A study has shown a trade-off between mating prowess and parenting involvement – in other words, men with smaller testicles appear to be better fathers.
Not only are fathers with smaller testicles more involved when it comes to taking care of their offspring, but their brains are also more responsive when they see picutres of their children – which seems to indicate they care more about them.
Evolutionary biologists have long observed a trade off in primates between mating efforts to produce more offspring and the time males which spend more time taking care of their offspring. For example, male chimps, which are notoriously promiscuous have testicles twice as big as humans, they produce a lot of sperm, and they usually don’t provide parental care; they also don’t pay child support. By contrast, male gorillas have relatively small testicles, and they almost always take care of their young ones.
James Rilling, an anthropologist at Emory University in Atlanta, Georgia set out to figure out what makes a father more interested in parenting, and if there is any connection to testicle size. The researchers recruited 70 fathers of children aged between one and two years, which to me doesn’t seem like quite a relevant sample size, and scanned their brains and testes at a magnetic resonance imaging (MRI) machine.

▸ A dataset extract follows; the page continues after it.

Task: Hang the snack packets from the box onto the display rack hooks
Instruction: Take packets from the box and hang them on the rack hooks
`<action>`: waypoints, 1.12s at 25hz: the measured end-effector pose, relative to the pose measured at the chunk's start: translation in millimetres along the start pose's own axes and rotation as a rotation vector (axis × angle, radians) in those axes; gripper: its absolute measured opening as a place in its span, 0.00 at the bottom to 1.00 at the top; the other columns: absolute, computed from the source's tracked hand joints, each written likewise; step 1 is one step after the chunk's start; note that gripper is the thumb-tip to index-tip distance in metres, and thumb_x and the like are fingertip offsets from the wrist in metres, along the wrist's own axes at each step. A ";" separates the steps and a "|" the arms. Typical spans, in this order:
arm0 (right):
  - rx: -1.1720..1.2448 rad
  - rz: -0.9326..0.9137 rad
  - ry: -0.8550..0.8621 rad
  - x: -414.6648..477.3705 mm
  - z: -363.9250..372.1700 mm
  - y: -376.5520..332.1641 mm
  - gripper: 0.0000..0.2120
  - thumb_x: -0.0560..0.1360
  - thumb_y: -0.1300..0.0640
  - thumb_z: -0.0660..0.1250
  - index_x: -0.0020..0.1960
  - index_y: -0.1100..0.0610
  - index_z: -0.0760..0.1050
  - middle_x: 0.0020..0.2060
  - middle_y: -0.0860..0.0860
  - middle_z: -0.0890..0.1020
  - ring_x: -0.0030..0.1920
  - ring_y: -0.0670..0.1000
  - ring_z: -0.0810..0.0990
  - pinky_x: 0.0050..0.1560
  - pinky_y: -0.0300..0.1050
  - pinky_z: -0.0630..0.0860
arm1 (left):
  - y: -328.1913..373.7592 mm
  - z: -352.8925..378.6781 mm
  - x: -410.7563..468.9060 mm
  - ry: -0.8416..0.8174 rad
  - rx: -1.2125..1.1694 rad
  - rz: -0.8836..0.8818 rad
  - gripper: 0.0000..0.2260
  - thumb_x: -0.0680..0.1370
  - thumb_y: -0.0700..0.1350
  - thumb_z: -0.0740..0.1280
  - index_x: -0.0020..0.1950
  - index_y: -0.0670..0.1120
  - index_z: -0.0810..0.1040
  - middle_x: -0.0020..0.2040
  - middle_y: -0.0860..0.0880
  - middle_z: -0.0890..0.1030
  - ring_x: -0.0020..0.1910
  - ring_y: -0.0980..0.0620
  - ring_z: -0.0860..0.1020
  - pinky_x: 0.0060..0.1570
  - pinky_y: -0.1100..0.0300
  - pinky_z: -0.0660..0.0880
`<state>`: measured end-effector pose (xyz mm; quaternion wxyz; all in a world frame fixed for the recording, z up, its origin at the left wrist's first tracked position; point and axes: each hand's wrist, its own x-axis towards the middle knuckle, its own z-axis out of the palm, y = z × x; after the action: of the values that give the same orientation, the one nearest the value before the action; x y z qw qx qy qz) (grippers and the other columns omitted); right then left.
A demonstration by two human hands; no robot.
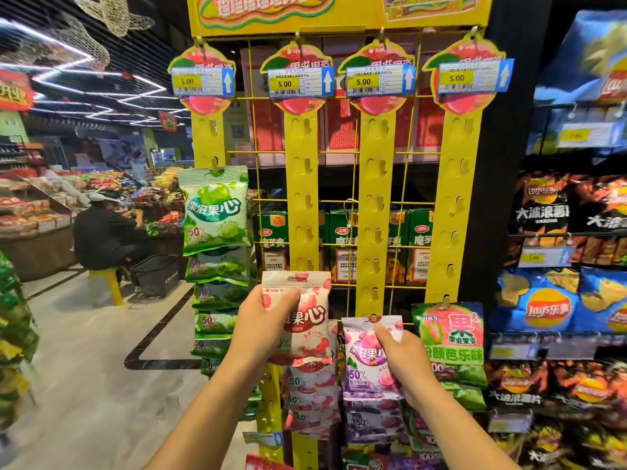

They (as well as the mothers of the children) were asked to rate “parenting involvement”. The results seem to be relevant – bar the small sample size.
“It’s a very provocative and important step,” says Sarah Hrdy, an emeritus anthropologist at the University of California, Davis. She adds that more research is needed to establish whether certain men are predisposed by biology to be more nurturing. The study’s authors say that even if men are predisposed to a certain style of parenting, nurturing dads can be made as well as born. That levels of testosterone changed as a father spent more time with his child suggest flexibility in a man’s inclination toward fatherhood.
Still, it’s not easy to draw a causality between testicle size and parenting skills. Charles Snowdon, a psychologist at the University of Wisconsin-Madison believes this study explains only a small variation in paternal care.
“There are lots of other variables that affect fatherhood,” he says, citing as examples social environment and prior experience looking after younger siblings when the men were children themselves.